Monday, February 8, 2016

IRS tax refunds recovering only very slowly, threatening recession now.

I was bullish until January 29. On or around that date a computer glitch at the IRS caused electronic filing, payments and refund activity to be shut down.

This had a huge effect on overall Federal spending levels. January ended horribly--$266 billion for the month when a "normal" January should have been about $80 billion to $100 billion higher.

The flow of tax refund payments is huge in February. Biggest month of year. Well over $100 billion for the month and closer to $120 billion or, $130 billion. It pushes the overall month of February up to $460 billion or more. That's more than 10% of all government spending happens in February.

Supposedly the IRS computer glitch has been fixed, but those tax refunds are still lagging way behind.

Here's the problem: sentiment now is horrible and the economy is barely growing. One small cutback in government spending now, like the loss of a portion of those tax refunds, combined with the chilling effect of the stock market selloff, will throw the economy into recession.

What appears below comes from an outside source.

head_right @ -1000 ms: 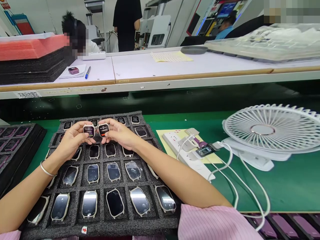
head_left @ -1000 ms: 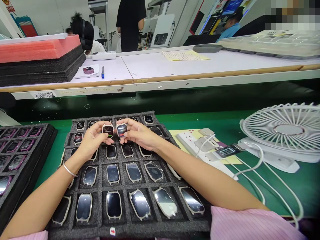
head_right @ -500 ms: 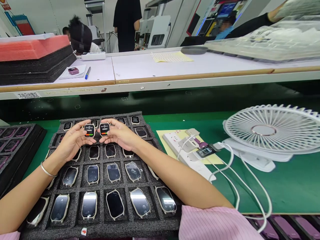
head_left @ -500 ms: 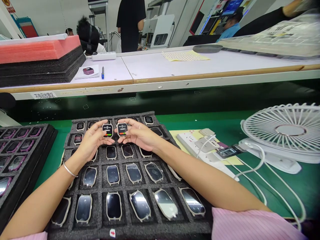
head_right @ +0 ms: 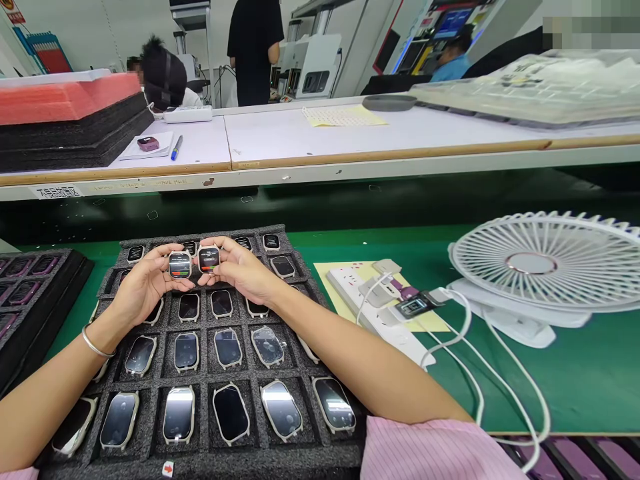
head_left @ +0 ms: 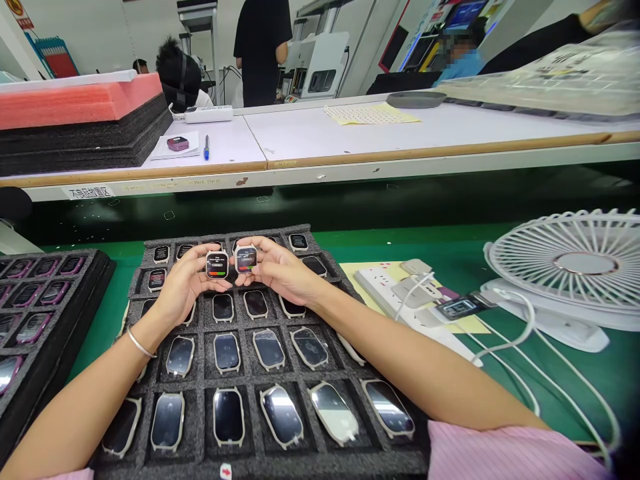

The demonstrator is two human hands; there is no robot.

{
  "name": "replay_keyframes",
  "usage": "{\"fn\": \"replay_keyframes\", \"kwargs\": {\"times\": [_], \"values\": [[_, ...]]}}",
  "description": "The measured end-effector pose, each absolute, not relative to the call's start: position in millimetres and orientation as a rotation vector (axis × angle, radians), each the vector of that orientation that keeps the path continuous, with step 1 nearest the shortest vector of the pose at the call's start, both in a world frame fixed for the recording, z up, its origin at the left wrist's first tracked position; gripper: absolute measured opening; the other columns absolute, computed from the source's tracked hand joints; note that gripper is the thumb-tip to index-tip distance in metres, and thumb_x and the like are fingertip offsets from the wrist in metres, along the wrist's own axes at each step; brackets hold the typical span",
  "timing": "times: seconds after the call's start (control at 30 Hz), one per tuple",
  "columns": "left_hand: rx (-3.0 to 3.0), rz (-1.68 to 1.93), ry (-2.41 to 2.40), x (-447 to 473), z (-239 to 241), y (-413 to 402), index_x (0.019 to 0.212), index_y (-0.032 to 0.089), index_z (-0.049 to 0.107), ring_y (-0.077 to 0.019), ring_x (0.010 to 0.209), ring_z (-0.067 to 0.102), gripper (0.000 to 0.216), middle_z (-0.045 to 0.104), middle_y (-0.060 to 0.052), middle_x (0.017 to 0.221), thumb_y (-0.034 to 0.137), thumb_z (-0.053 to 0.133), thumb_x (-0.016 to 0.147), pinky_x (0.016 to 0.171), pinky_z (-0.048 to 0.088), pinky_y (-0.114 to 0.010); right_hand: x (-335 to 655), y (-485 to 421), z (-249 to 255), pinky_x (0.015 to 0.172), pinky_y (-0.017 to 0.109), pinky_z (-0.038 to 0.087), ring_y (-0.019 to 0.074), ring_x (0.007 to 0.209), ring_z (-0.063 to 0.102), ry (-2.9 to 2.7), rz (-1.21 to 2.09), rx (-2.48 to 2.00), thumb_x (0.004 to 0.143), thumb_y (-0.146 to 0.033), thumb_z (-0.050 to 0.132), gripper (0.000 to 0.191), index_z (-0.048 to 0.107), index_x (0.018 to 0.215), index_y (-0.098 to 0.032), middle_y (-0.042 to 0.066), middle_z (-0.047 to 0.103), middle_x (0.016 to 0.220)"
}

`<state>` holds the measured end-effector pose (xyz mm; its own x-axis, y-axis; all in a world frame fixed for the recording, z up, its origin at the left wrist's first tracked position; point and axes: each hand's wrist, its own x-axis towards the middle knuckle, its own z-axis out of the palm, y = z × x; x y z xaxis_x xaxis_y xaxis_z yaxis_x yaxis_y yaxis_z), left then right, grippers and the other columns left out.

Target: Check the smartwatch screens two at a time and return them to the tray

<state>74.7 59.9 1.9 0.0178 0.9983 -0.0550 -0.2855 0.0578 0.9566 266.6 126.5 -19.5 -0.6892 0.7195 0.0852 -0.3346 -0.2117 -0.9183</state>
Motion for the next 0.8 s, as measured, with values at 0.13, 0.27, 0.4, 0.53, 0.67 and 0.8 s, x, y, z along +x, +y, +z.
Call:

We are at great risk for this now and also great risk for a further market selloff is those refunds don't get back up to where they need to be.

5 comments:

Dan Lynch said...

My business gets a jolt from tax refunds, because many people use their refund to buy something special. Who knew that just giving people money could be good for the economy?

John Zelnicker said...

Mike - I'm a tax professional in Mobile, Alabama. The IRS glitch was fixed within about 18 hours. The reason for the slowdown in refunds is due to new rules this year and new forms required before filing.

In order to cut down on identity theft leading to fraudulent returns, which was a huge problem last year, the IRS is requiring new identification protocols. In addition, the Obamacare rules for this year require more forms to be sent to taxpayers concerning their health insurance coverage. Since this is the first year that many companies have to do this, a lot of them are behind in getting the forms out.

Your analysis of government funding flows has been awesome. I was familiar with the Treasury Daily Report from earlier posts of yours a couple of years ago.

I would like to make a suggestion. When comparing the government dollar flows into the economy for the first 3 1/2 months of each year, you might get a more accurate result if you look at the period from Feb. 1 to April 15 as a unit. Every year there are a myriad of reasons for changes in the flow of refunds during this period. For instance, last year there was a problem with scammers using TurboTax to file fraudulent state tax returns. The IRS and the state departments of revenue slowed down the processing of returns to try to catch the frauds. Since some 30 million taxpayers use TurboTax this affected the flow of refunds. This year the IRS was out of service for awhile. My point is that most years the volatility of the flow of refunds over that 2 1/2 month period generally evens out by April 15th.

mike norman said...

John,

Thanks so much for your insight. I will take it to heart. Much appreciated!

-Mike

Unknown said...

thanks for the info JOhn.

Always love to hear people with some actual operational awareness to offset all the guessing that passes for analysis.

John Zelnicker said...

Mike and Auburn - You are most welcome.

Mike - Keep up the great work on this blog. Thank you for all the links and comments you send out on your RSS feed. It's hard, with limited time, for me to get to the important stuff in all of the alternative (non-MSM) web sites that you seem to monitor. These are the places where the truth can be found, or at least some balance to the constant propaganda and stenography of the MSM.